Even when you buy pullets you will still get about 1 in 10 being a rooster. They don't really have a 100% way to sex them and have so many chicks to sort through so some roosters end up with the pullets. And yes I'm pretty sure that one is a rooster chick.


----------



## LoriH (Jan 12, 2014)

My guess is rooster.


----------



## sbaker (Nov 11, 2012)

I'd say a rooster too..... The good thing is my buff orpington roos were the friendliest ones I ever had! And were SOOOOO pretty!


----------



## Dani-1995 (Mar 11, 2011)

Well we got 5 barred rocks and 5 buffs as part of a 4H chicken show project. Three of the chickens have to be sold in november. Maybe they will let us sell a rooster or two? Two of the five appear to be roosters. Great to know they are friendly! I have a brother, who actually owns these chicks, so it's good to know we don't have to worry about a mean rooster. I know there's no way to know for sure but figured it was worth asking


----------



## NyGoatMom (Jan 26, 2013)

That is a rooster.


----------



## christinajh (Jan 24, 2013)

Most likely a rooster, but my Buff girls have rather large combs. They didn't get them until later though


----------



## Dani-1995 (Mar 11, 2011)

christinajh said:


> Most likely a rooster, but my Buff girls have rather large combs. They didn't get them until later though


Three of them have a little bit of development but not like the other two. They should all be the same age... got them from a hatchery.


----------



## DancingHoovesFarm (Nov 18, 2012)

The best way to tell with buffs is more the color of the comb then the size. Roosters have redder darker combs. That is a rooster. Also roosters tend to be a darker yellow color then the hens. 


Sent from my iPhone using Goat Spot app.


----------



## IvyMayPygmyGoats (Jan 24, 2014)

It's their beaks that make it more obvious. Usually boy beaks are very wide and curved as well as dark


----------



## KW Farms (Jun 21, 2008)

I vote roo.


----------



## oakshirefarms (Jul 5, 2013)

I too am going to vote roo! I also have to agree that our Buff Orp Rooster has been the most gentle and best tempered alpha we have seen so far. We have fun making guesses each year on the same question - roo or hen. We have learned though, that you never really know until they crow or lay eggs. :lol:


----------



## Greybird (May 14, 2014)

An important trick to having a rooster that's not mean is to NOT make a pet out of it.

They aren't very smart, and if you make a pet out of them then they will see you as another chicken. This is bad, because when puberty hits them they have to decide what kind of chicken you are.

Are you a potential mate? They will court you to find out, and if you don't respond properly then that only leaves them one other choice:
You are a potential rival who must either be dominated or driven away!

If you don't make a pet out of them then they will retain just the faintest hint of fear, and that translates to respect.

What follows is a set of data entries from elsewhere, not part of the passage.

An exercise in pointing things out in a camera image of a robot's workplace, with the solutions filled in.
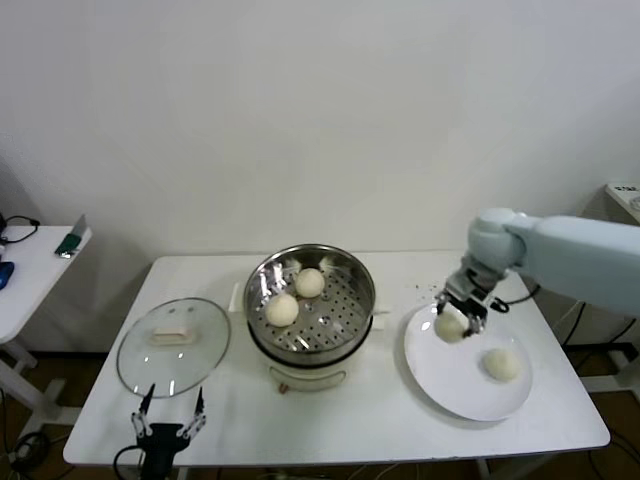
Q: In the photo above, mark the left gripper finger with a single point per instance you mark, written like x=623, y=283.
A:
x=148, y=400
x=200, y=405

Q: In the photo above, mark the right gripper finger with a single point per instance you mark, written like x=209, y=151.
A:
x=476, y=324
x=442, y=305

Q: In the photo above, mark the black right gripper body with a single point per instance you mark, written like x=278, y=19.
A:
x=472, y=297

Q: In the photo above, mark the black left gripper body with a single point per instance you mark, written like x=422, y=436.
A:
x=160, y=440

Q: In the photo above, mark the white steamed baozi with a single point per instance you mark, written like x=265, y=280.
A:
x=282, y=310
x=450, y=330
x=310, y=283
x=502, y=365

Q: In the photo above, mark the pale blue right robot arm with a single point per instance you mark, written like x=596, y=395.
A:
x=575, y=250

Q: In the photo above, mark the perforated stainless steel steamer basket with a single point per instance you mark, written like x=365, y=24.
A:
x=340, y=325

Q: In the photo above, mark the white round plate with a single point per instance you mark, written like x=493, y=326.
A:
x=440, y=385

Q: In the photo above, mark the white electric cooking pot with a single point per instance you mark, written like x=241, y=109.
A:
x=305, y=377

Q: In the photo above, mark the white side table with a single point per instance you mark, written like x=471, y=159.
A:
x=35, y=280

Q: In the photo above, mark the green and silver tool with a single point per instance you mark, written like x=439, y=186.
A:
x=70, y=242

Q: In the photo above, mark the white table with label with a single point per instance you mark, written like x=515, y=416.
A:
x=620, y=197

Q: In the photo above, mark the blue object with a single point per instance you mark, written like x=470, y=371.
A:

Oh, and your chick looks like a rooster to me, but I would wait until they are a bit older before you decide for sure.


----------



## mjs500doo (Nov 24, 2012)

I disagree with the above. I've never had a mean roo, and [almost] all my chickens are tame. I do have a couple girls from my Blue Copper Maran line that don't really appreciate the cuddles though. I handle each chick I hatch out, and personality is one of the things i selectively breed for. If the juvenile roo shows any aggression at all (we only had ONE back in 2009)-he's grown out for slaughter. We hatch hundreds of chicks, usually raise between 25-70 new chicks a year for personal use.


----------